Within the listing below, please show every line carrying the string "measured".

[THE DATA]
Content starts

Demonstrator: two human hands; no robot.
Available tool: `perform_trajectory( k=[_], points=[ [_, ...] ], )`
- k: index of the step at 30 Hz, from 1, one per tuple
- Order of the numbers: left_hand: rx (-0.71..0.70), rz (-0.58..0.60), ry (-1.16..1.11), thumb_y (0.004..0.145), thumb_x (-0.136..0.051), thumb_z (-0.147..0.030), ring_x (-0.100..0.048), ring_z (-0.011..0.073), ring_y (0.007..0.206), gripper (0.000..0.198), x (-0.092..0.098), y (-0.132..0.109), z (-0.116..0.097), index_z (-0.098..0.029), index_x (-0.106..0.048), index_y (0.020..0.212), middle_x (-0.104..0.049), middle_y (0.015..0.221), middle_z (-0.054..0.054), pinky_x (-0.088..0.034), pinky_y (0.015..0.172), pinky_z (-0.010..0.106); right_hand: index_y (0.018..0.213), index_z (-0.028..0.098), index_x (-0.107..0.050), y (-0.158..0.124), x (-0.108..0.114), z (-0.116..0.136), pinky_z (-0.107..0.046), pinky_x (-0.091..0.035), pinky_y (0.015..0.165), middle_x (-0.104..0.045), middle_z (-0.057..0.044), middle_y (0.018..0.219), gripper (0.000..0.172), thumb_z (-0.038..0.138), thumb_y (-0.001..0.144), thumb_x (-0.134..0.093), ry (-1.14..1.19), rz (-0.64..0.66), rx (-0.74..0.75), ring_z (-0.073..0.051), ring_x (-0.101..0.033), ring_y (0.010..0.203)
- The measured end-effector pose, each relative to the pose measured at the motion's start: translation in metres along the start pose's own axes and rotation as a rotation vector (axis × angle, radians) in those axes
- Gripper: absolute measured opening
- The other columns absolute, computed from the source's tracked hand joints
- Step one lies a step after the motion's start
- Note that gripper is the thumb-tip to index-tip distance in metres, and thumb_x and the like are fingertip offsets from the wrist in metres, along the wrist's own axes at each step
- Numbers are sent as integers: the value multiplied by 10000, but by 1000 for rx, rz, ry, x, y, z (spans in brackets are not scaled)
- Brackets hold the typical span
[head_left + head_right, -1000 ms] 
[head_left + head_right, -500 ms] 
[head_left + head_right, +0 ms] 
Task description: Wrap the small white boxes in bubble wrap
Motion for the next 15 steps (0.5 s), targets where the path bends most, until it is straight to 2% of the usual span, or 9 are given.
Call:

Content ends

[RESPONSE]
- The measured end-effector pose, each relative to the pose measured at the motion's start: translation in metres along the start pose's own axes and rotation as a rotation vector (axis × angle, radians) in those axes
- Gripper: absolute measured opening

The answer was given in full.